China owes it to the world to solve its succession problem

This year marks the 70th anniversary of the founding of the People’s Republic of China, and Beijing will have much reason to celebrate. But, as the lifting of term limits for president last year underlines, China still hasn’t resolved a problem that isn’t an issue in most capitalist countries: that of political succession.
Mao Zedong, the country’s first leader, served until his death in 1976. Mao’s rule was turbulent, and succession became an increasingly important issue as time went on. He named, and discarded, one successor after another.
Mao kept the country in turmoil with endless political campaigns, which had dire consequences. The Great Leap Forward led to the starvation of tens of millions. By the time of Mao’s death, China was one of the world’s poorest countries.
But decades of disaster should not be blamed on Mao alone. Mao and his comrades had embraced Marxism-Leninism, which preached the “scientific” virtues of socialism. In this connection, it is worth noting that the only countries in modern times to adopt the feudal practice of "mummifying" leaders were Communist ones, with the honors going to figures such as Lenin and Stalin in Russia, Ho Chi Minh in Vietnam, Kim Il-Sung and his son Kim Jong-Il in North Korea and, of course, Mao in China.
After Mao’s death, China’s new strong man was the reformer Deng Xiaoping, who focused on economic development. Forty years later, China is the world’s second largest economy and a leading player on the world stage.
Deng, in his wisdom, noted that China’s problem lay not with Mao but with the system. In a speech in 1980, at age 75, he called for reform of the system of party and state leadership. “We must,” he said, “solve the problem of the succession in leadership.” Lifetime tenure of leaders, he said, is linked to feudal influences.
Ironically, Deng quoted Mao as having criticized Stalin for not solving the Soviet succession problem. But then, Deng said, Mao himself did not solve the succession problem in China. People will ask, Deng said, why the socialist system cannot solve problems that the capitalist system has solved, in countries like Britain, France and the United States.
Deng was only partly successful in solving China’s succession problem. He got rid of his first two chosen successors, Hu Yaobang and Zhao Ziyang, because they didn’t crack down on student protesters.
He then anointed Jiang Zemin as his successor and picked Hu Jintao as Jiang’s successor. For 20 years, it seemed, Deng had resolved the succession problem. Jiang and Hu served out their designated terms and stepped down.
It looked like the institutionalization of a succession mechanism, with the power-holder in effect designating his own successor after one five-year term, and stepping down after a second. Clearly, that wasn’t Deng’s preferred system since he told the Italian journalist Oriana Fallaci that “for a leader to pick his own successor is a feudal practice.”
But after the massive Tiananmen Square protests of 1989 and the military crackdown, which was opposed by then party leader Zhao Ziyang, Deng evidently decided to live with a less than perfect system.
After getting rid of Zhao, Deng decided on Jiang as his successor and Hu as the successor’s successor. Other party leaders acquiesced.

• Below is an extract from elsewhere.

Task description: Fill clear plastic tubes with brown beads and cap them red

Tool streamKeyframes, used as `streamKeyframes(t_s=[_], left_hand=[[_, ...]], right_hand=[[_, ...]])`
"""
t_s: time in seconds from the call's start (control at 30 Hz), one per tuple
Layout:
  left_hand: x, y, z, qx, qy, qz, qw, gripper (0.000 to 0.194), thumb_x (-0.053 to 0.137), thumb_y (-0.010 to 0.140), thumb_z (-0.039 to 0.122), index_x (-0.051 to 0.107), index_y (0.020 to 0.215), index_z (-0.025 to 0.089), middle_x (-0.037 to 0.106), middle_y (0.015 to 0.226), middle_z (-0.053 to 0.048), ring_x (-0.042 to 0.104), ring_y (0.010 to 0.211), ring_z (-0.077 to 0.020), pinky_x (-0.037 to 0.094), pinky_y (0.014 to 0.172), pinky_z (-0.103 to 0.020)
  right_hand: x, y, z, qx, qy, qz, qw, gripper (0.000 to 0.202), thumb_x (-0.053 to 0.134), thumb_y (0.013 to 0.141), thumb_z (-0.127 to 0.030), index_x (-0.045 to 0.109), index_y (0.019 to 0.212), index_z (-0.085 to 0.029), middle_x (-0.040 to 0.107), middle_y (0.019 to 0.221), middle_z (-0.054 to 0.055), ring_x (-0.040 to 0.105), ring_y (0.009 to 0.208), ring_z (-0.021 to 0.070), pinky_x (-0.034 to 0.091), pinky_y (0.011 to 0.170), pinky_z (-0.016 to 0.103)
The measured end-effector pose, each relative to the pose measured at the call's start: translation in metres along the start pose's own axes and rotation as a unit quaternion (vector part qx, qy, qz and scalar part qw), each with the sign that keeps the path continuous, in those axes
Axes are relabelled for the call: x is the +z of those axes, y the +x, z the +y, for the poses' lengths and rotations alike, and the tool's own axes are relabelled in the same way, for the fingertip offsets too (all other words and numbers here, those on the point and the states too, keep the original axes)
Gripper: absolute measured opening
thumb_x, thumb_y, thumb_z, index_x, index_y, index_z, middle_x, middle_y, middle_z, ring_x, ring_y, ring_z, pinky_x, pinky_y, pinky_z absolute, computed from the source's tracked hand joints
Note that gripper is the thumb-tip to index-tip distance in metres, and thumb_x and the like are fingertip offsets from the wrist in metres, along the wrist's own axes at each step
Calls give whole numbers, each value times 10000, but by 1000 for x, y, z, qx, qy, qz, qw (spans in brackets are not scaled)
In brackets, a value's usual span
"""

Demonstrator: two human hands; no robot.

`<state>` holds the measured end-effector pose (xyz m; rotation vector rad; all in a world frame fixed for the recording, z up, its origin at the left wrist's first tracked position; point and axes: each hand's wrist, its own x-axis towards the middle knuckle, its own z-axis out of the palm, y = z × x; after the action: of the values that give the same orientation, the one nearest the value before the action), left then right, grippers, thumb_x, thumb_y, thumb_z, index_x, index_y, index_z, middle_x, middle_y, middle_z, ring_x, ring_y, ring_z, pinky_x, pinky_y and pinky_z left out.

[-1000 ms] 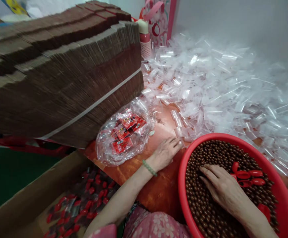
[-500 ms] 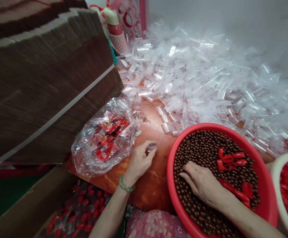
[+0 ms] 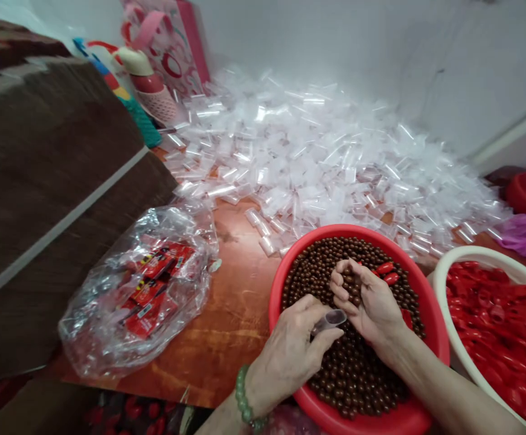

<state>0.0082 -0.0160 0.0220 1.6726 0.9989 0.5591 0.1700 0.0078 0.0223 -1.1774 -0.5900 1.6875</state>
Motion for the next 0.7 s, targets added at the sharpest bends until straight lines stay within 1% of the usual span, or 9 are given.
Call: streamKeyframes(t_s=[0.07,0.13,0.23,0.3,0.4,0.47,0.53,0.7], left_hand=[[5,6,-1,-5,-1,-12,1000,92,626,873,186,704,922,178,670,934,-51,611,891,-196,453,821,-301],[7,10,-2,-8,-5,-18,1000,73,647,848,170,700,897,184,689,942,-43,620,892,-200,447,816,-294],[8,12,-2,-19,-14,-24,999,44,659,821,164,696,831,186,708,914,-32,629,840,-198,443,773,-281],[7,13,-3,-27,-30,-25,999,44,664,808,179,704,824,186,720,897,-34,635,817,-204,451,760,-280],[7,12,-4,-46,-65,-26,996,84,656,804,225,727,822,183,723,798,-35,647,777,-223,478,746,-291],[6,12,-6,-56,-82,-30,995,114,644,808,245,742,811,188,713,731,-27,654,757,-230,491,742,-296],[6,13,-7,-62,-91,-32,993,127,641,805,250,755,822,196,707,704,-18,661,754,-233,498,749,-299],[6,15,-9,-71,-122,-46,989,157,647,794,250,762,888,199,696,689,-9,668,759,-236,512,781,-313]], right_hand=[[4,-4,-2,0,39,20,999,327,639,805,-520,560,814,-203,520,685,-17,446,505,94,281,371,174],[7,-8,-2,2,61,27,998,372,666,796,-559,592,812,-194,556,699,-9,505,537,102,364,410,184],[9,-13,-2,-1,41,15,999,423,676,787,-607,616,809,-189,596,699,-5,554,553,107,457,480,205],[8,-15,-2,-3,20,4,1000,435,668,792,-620,627,812,-187,615,712,1,583,565,113,497,516,222],[7,-18,-2,-20,-9,-22,1000,426,630,830,-615,636,832,-189,649,769,14,646,627,138,558,615,273],[6,-19,-1,-37,-26,-41,998,422,594,860,-610,643,856,-191,675,801,27,678,678,154,579,695,307],[5,-20,-1,-51,-44,-52,996,441,550,884,-622,644,876,-192,694,814,41,696,711,170,588,741,338],[2,-24,3,-84,-81,-61,991,476,472,918,-636,649,914,-195,725,857,74,712,779,206,594,778,387]])
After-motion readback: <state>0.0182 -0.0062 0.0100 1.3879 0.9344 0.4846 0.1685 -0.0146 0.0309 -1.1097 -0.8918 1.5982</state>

Deng at one time argued against the concentration of too much power in one man, but he accepted Jiang wearing three hats at the same time: party leader, military chief and president. Since then, that has been true of each new leader.
When Xi Jinping became the new leader in 2012, it was generally assumed that he would follow the same pattern and unveil his own successor in 2017, who would take over in 2022. But Xi didn’t act according to the script. Instead, last year he lifted the presidential term limit put in the constitution by Deng and is undoing other Dengist political reforms.
Now, China again faces the succession problem. In fact, no autocratic society has developed a system to ensure a succession process that is peaceful and transparent, such as democratic elections.
This isn’t China’s internal affair. As Deng said, turmoil in China will have a serious impact on other countries. “If the political situation in China became unstable,” Deng said, “the trouble would spread to the rest of the world, with consequences that the world would find hard to imagine.”
Thus, every country has a stake in China’s stability. The Communist Party, specifically its leader Xi, has an obligation to establish a system for an orderly transfer of power.
If this is not done, the Communist Party may end up paying a very high price. After all, Deng warned back in 1980 that China may abandon socialism entirely if it is shown to be less progressive than capitalism.